Generating Ideas

For more on each strategy for generating ideas in this section or for additional strategies, see Ch. 19.

Although setting down observations might seem cut-and-dried, to many writers it is true discovery. Here are some ways to generate such observations.

Brainstorm. First, you need to find a scene to observe. What places interest you? Which are memorable? Start brainstorming — listing rapidly any ideas that come to mind. Here are a few questions to help you start your list:

DISCOVERY CHECKLIST

  • Where do people gather for some event or performance (a stadium, a church, a theater, an auditorium)?
  • Where do people meet for some activity (a gym, a classroom)?
  • Where do crowds form while people are getting things or services (a shopping mall, a dining hall or student union, a dentist’s waiting room)?
  • Where do people pause on their way to yet another destination (a light-rail station, a bus or subway station, an airport, a restaurant on the toll road)?
  • Where do people go for recreation or relaxation (an arcade, a ballpark)?
  • Where do people gather (a fire, a party, a wedding, a graduation, an audition)?

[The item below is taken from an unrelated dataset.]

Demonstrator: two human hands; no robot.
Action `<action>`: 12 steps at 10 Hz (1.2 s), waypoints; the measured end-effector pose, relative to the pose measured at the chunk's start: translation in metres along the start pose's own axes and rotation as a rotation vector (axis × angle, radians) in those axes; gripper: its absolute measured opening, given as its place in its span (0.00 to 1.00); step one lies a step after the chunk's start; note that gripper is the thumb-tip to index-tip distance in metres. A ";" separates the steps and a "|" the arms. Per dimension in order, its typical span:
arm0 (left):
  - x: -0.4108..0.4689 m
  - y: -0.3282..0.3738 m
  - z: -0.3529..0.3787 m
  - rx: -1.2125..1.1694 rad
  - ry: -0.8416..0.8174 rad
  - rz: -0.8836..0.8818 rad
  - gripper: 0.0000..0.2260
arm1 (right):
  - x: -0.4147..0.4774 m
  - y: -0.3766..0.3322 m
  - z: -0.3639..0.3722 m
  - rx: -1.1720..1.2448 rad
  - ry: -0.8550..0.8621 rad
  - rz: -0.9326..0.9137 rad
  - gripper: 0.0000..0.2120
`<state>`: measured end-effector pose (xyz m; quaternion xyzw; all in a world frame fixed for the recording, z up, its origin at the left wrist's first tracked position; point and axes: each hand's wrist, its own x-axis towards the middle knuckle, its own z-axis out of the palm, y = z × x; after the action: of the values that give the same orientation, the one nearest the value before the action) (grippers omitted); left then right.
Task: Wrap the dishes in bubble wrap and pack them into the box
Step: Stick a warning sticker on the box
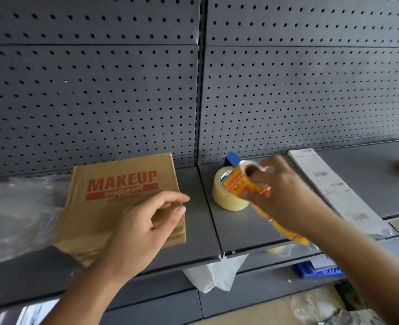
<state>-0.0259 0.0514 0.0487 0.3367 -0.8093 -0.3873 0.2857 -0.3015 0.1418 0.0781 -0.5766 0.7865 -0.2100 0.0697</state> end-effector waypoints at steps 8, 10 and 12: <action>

Get Out and Look. If nothing on your list strikes you as compelling, plunge into the world to see what you see. Visit a city street or country hillside, a campus building or practice field, a contest, a lively scene — a mall, an airport, a fast-food restaurant, a student hangout — or a scene with only a few people sunbathing, walking dogs, or tossing Frisbees. Observe for a while, and then mix and move to gain different views.

Record Your Observations. Alea Eyre’s essay “Stockholm” began with some notes about her vivid memories of her trip. She was able to mine those memories for details to bring her subject to life.

Your notes on a subject — or tentative subject — can be taken in any order or methodically. To draw up an “observation sheet,” fold a sheet of paper in half lengthwise. Label the left column “Objective,” and impartially list what you see, like a zoologist looking at a new species of moth. Label the right column “Subjective,” and list your thoughts and feelings about what you observe. The quality of your paper will depend in large part on the truthfulness and accuracy of your observations. Your objective notes will trigger more subjective ones.

image
Elvis impersonators gather to audition in a Las Vegas contest.
Objective Subjective
The ticket holders form a line on the weathered sidewalk outside the old brick hall, standing two or three deep all the way down the block. This place has seen concerts of all kinds — you can feel the history as you wait, as if the hall protects the crowds and the music.
Groups of friends talk, a few couples hug, and some guys burst out in staccato laughter as they joke. The crowd seems relaxed and friendly, all waiting to hear their favorite group.
Everyone shuffles forward when the doors open, looking around at the crowd and edging toward the entrance. The excitement and energy grow with the wait, but it’s the concert ritual — the prelude to a perfect night.

Include a Range of Images. Have you captured not just sights but sounds, textures, odors? Have you observed from several vantage points or on several occasions to deepen your impressions? Have you added sketches or doodles to your notes, perhaps drawing the features or shape of the place? Can you begin writing as you continue to observe? Have you noticed how other writers use images, evoking sensory experience, to record what they sense? In the memoir Northern Farm (New York: Rinehart, 1948), naturalist Henry Beston describes a remarkable sound: “the voice of ice,” the midwinter sound of a whole frozen pond settling and expanding in its bed.

Sometimes there was a sort of hollow oboe sound, and sometimes a groan with a delicate undertone of thunder. … Just as I turned to go, there came from below one curious and sinister crack which ran off into a sound like the whine of a giant whip of steel lashed through the moonlit air.